Goal of the exercise >>
Word for word, repeat the data that follows. Do not include the pictures.

Supplied material >>
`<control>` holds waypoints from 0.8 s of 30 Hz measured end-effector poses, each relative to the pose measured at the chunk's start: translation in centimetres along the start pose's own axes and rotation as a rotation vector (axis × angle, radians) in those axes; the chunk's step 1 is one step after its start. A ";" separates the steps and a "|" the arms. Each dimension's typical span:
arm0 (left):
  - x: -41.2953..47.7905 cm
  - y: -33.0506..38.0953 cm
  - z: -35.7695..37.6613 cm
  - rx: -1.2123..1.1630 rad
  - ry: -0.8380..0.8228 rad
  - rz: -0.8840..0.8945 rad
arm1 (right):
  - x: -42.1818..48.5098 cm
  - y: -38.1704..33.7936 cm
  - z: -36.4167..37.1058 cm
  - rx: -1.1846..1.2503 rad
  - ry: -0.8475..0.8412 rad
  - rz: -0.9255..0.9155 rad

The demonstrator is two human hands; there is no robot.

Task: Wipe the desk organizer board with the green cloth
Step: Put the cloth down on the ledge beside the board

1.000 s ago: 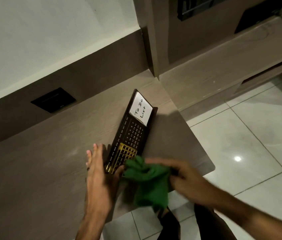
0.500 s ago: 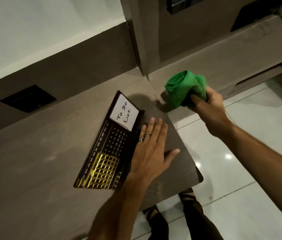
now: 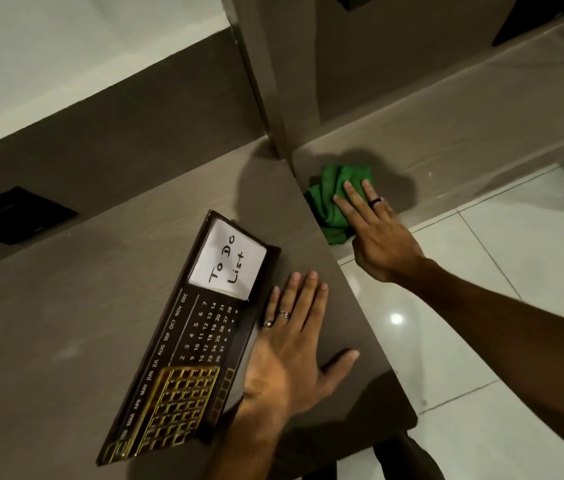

Exercise response >>
`<control>` holds waypoints from 0.8 s of 30 Hz measured end-effector poses, each relative to the pose measured at the chunk's start: translation in centimetres along the start pose's own axes and rotation as a rotation vector (axis × angle, radians) in those axes; the chunk's step 1 is one step after its start. A ";" separates the steps and a "|" the arms. Each dimension's typical span:
arm0 (left):
  - x: -41.2953..47.7905 cm
  - y: -33.0506..38.0953 cm
  - z: -35.7695..37.6613 cm
  - rx: -1.2123..1.1630 rad
  - ry: -0.8380..0.8228 rad
  - rz: -0.8840..0.8945 rad
arm1 (right):
  - x: -42.1818..48.5098 cm
  - y: -38.1704..33.7936 cm
  - z: -36.4167..37.1058 cm
  - rx: -1.1846..1.2503 rad
  - ry: -0.8475..0.8412 rad
  - rz: -0.9255..0.9155 rad

The demonstrator is two human hands; there is no robot.

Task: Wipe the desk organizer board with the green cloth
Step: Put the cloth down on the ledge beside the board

1.000 s ago: 
0.500 s ago: 
now: 

Thus the exercise is complete.